Biography
With over a decade of experience in software engineering, my career has been dedicated to solving complex scalability problems. I started my journey writing low-level systems code before transitioning into the world of distributed cloud architecture.
For the past five years, my focus has shifted heavily towards the intersection of traditional backend engineering and artificial intelligence. I believe that the next generation of software will move from deterministic execution to probabilistic intelligence, and my work centers on making that transition reliable, safe, and performant.
The Philosophy: Build. Learn. Publish. Teach.
This digital platform is a reflection of my core professional loop:
- Build: I write code every day. Whether it's open-source Rust engines or proprietary AI agents, building is the foundation.

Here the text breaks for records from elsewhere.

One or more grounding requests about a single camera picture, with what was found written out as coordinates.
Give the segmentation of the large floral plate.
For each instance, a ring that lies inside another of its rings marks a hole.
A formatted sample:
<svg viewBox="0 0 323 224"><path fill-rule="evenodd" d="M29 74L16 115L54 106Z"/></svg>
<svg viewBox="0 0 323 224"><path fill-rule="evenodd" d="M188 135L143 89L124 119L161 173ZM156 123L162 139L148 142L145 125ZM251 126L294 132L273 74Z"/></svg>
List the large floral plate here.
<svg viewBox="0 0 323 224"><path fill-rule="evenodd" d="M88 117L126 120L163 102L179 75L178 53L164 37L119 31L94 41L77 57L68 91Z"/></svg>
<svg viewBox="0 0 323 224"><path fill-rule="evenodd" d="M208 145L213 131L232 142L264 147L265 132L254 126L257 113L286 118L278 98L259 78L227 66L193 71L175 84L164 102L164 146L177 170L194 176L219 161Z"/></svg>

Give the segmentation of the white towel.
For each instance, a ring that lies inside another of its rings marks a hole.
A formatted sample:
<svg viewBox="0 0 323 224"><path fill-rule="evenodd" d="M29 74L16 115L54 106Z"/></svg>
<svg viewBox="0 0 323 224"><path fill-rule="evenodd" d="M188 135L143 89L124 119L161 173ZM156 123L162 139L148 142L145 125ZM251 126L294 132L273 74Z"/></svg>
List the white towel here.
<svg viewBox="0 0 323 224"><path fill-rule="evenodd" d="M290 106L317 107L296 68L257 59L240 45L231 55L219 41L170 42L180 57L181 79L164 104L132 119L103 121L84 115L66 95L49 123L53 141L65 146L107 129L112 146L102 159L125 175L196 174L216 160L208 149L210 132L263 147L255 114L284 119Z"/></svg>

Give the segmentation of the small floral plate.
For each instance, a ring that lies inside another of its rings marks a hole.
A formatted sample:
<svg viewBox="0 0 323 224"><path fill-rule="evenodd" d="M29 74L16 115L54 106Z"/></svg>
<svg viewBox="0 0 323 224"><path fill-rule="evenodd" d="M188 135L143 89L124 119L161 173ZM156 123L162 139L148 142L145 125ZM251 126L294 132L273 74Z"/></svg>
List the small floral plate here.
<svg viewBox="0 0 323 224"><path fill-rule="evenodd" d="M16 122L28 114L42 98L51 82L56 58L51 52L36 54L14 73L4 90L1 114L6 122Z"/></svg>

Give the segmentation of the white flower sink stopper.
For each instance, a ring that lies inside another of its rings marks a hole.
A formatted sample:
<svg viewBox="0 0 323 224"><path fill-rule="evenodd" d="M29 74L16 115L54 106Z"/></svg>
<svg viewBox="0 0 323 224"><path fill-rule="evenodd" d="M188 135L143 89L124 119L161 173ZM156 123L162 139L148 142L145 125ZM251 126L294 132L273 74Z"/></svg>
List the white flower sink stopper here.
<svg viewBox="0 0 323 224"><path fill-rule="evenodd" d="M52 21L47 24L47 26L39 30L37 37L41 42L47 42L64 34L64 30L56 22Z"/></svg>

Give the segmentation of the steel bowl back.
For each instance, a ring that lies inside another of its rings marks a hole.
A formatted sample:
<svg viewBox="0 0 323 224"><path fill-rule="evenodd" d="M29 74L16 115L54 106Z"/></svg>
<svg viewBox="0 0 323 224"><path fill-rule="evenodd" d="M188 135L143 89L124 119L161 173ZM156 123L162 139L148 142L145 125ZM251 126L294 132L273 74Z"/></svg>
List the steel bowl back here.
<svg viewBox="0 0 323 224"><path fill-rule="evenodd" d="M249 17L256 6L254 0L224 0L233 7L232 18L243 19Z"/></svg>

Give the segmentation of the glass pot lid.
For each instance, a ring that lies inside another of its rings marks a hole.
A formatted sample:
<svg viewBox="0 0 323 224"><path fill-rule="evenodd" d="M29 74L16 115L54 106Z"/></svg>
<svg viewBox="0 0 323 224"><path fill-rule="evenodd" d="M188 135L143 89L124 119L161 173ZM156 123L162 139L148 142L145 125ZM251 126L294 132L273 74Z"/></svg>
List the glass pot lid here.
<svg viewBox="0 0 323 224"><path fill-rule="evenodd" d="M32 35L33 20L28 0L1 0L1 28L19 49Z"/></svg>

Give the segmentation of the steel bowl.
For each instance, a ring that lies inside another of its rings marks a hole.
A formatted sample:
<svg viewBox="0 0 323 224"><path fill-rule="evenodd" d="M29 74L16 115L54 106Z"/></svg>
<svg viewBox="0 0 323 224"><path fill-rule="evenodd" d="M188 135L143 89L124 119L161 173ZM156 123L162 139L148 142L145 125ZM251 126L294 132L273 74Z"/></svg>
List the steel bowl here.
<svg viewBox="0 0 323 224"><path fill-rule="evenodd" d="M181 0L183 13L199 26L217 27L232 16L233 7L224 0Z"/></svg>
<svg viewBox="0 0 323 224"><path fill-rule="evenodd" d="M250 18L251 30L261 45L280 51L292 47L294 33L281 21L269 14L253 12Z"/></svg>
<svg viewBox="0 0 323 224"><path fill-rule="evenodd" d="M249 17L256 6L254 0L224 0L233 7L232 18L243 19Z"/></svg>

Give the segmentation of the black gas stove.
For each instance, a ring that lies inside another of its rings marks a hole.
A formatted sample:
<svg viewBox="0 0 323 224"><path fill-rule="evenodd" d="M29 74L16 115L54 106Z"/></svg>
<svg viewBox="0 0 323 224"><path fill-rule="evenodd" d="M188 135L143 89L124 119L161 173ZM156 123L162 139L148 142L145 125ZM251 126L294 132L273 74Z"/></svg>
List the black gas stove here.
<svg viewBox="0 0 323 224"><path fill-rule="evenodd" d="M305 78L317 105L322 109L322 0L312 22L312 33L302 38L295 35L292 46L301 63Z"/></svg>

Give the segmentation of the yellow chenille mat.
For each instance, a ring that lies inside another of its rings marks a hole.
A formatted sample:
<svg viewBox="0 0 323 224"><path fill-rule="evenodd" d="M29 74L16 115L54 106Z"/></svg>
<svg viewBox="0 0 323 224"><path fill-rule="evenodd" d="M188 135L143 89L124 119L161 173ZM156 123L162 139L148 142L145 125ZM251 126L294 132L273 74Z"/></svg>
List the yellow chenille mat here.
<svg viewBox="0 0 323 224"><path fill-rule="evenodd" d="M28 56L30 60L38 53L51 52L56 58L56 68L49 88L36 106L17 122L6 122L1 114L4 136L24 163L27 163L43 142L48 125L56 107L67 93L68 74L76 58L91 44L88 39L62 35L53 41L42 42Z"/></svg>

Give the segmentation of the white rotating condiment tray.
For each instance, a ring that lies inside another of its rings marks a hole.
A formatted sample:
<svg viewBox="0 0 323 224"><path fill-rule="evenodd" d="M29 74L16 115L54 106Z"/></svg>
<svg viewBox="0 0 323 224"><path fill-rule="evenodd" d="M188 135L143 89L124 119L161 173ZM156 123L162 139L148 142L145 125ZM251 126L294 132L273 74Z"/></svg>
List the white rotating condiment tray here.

- Learn: Technology moves too fast to remain static. I treat learning as a rigorous discipline.
- Publish: I synthesize my learnings into essays and reports, forcing clarity of thought.
- Teach: The ultimate test of knowledge is transferring it to others. I create roadmaps and short courses to help engineers navigate complex topics.
Experience & Focus Areas
My technical expertise spans several domains:
- Distributed Systems: Rust, Go, Kubernetes, Kafka, gRPC.
- Applied ML: Fine-tuning local models (LLaMA), embedding architectures, semantic search, agentic frameworks.
- Cloud Architecture: AWS, Serverless, Infrastructure as Code.